① A son can help his mother-in-law and daughter-in-law communicate psychologically. The so-called "communication" is the psychological and emotional return between people. Through the son's communication, mother-in-law and mother-in-law can easily eliminate psychological barriers and enhance feelings. For example, if there is any good thing about mother-in-law at home, the son can ask his wife to come out more often, the mother's birthday, and if he buys something, he can ask his wife to come out and give it to the old man. All of these strategies contribute to the emotional communication between mother-in-law and daughter-in-law.

② When there is a conflict between mother-in-law and daughter-in-law, the son can play a role of persuasion. Due to the lack of intimacy between mother and son. There is no close relationship between husband and wife, so it is not easy to eliminate the estrangement. Through the son's circumspection, the psychological barrier can be eliminated and the mother-in-law and daughter-in-law can be reconciled as before.

7. Not too lazy

My mother-in-law likes a diligent daughter-in-law. She can share some housework with her family.

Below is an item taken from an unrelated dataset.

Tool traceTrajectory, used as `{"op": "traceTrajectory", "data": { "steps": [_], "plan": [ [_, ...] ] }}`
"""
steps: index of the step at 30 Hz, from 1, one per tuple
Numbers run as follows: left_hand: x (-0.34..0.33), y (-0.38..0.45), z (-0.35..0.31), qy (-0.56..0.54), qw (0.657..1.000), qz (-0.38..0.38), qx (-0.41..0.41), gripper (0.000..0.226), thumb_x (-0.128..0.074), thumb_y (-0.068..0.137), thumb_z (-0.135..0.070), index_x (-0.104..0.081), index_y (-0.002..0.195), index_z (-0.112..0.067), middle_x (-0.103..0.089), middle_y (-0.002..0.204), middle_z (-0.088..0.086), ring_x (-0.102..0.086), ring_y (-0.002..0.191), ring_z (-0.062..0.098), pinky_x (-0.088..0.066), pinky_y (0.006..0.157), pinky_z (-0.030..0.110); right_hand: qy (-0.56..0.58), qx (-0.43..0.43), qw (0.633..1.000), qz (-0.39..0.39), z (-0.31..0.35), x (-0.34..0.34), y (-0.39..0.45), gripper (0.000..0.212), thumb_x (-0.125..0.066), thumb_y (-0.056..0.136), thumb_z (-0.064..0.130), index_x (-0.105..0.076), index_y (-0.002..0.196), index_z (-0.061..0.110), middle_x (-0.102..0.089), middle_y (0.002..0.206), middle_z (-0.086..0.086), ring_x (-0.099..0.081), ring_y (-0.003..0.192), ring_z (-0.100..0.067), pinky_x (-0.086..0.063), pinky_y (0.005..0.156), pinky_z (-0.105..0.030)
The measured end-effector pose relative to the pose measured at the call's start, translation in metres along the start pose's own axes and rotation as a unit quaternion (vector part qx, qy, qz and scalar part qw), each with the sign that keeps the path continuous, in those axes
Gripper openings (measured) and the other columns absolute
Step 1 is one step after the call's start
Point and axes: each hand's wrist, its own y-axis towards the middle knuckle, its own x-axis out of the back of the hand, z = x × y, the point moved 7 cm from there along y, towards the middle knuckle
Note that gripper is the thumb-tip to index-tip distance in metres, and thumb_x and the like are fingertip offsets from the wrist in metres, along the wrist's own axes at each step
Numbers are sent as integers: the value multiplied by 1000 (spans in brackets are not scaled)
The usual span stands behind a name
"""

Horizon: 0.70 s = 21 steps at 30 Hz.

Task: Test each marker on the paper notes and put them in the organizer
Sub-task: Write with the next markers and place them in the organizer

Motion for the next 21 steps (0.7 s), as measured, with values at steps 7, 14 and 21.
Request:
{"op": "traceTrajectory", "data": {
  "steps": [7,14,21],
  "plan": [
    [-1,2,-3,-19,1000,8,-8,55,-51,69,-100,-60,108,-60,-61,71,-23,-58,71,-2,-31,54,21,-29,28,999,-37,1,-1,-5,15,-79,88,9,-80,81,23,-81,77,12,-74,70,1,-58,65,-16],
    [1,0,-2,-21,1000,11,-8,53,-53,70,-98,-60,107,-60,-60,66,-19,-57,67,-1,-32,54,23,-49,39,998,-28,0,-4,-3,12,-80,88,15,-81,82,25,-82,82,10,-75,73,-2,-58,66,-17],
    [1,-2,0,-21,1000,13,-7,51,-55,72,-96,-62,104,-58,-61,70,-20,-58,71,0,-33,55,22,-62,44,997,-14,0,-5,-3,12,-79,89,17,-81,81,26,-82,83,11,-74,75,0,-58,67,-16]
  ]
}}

If you are just lazy, my mother-in-law will have great opinions. Especially after having a child, more and more details need a careful, serious and diligent daughter-in-law. They are all passers-by. Knowing the difficulties of being a daughter-in-law, it is even more impossible to deliberately embarrass her daughter-in-law.

To develop a good mother-in-law daughter-in-law relationship, both sides need to learn to understand each other and be considerate. For example, if you go to a garden on Sunday, a daughter-in-law should not only go with her husband and children, but leave her in law at home, so that her mother-in-law will not feel lonely. On the contrary, the daughter-in-law should take more care of her husband and her mother-in-law, and be more considerate. If both the mother-in-law and the daughter-in-law can put themselves in each other's consideration and mutual understanding, the mother-in-law and the daughter-in-law will not only not have major contradictions, but also develop as close as the parent-child relationship.